**Problem details:** Which lines of the records below contain the string "camera"? Report each of them.

**Records from a dataset:**
============================================================
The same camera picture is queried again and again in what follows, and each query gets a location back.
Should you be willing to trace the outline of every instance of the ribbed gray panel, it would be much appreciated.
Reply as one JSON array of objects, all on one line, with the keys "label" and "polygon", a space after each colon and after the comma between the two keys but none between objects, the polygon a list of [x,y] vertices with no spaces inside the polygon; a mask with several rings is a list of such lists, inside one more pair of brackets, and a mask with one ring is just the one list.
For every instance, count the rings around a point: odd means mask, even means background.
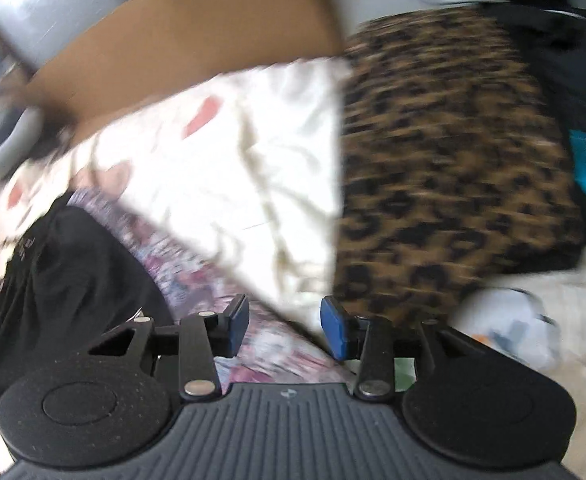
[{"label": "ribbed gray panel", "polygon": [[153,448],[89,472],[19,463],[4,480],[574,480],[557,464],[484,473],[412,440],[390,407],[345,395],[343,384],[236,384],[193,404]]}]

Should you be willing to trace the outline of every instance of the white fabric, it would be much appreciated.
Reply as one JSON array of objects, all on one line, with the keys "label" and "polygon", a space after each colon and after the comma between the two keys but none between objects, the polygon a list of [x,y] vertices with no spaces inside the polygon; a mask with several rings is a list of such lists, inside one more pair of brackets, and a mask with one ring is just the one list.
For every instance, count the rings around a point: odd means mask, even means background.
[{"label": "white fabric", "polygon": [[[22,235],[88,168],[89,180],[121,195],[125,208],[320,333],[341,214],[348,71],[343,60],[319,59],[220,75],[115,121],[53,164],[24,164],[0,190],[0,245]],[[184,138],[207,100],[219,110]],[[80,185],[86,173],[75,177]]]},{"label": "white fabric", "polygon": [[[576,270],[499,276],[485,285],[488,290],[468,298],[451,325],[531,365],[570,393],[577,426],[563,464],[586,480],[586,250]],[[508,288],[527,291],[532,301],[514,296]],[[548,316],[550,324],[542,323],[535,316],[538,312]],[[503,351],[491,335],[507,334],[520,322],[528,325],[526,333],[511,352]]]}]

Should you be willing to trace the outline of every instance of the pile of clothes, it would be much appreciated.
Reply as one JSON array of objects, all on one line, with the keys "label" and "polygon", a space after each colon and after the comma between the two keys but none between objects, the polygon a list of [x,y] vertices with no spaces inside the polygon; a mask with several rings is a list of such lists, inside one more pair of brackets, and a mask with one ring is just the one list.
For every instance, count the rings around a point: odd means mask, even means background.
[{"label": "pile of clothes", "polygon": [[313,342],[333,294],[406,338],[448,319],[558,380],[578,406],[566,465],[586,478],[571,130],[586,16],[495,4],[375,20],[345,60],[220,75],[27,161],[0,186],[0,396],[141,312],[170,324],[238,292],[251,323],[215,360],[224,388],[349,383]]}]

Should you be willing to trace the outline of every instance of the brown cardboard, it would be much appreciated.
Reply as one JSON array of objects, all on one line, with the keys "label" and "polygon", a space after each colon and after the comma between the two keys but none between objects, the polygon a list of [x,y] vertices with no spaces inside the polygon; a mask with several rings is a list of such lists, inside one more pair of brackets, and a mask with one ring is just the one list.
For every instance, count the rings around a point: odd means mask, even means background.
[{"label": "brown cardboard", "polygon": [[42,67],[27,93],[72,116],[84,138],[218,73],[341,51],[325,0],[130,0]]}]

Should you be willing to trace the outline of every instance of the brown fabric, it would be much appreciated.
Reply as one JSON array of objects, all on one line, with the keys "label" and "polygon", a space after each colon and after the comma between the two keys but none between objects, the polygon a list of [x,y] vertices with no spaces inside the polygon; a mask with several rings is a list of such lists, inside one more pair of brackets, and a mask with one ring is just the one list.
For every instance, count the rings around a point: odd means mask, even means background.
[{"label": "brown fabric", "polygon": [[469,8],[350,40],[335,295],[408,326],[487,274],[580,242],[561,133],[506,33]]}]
============================================================
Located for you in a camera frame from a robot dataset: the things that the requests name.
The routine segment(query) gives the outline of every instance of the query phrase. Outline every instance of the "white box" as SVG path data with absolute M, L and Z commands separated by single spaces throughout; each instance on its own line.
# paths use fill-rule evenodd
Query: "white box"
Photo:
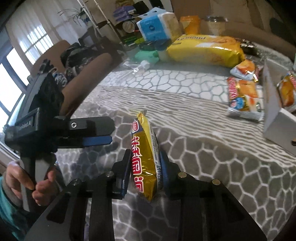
============================================================
**Completed exercise:**
The same camera picture is queried again and again in what follows, and each query gets a location back.
Located for you in a camera frame from a robot dataset: the things that the requests name.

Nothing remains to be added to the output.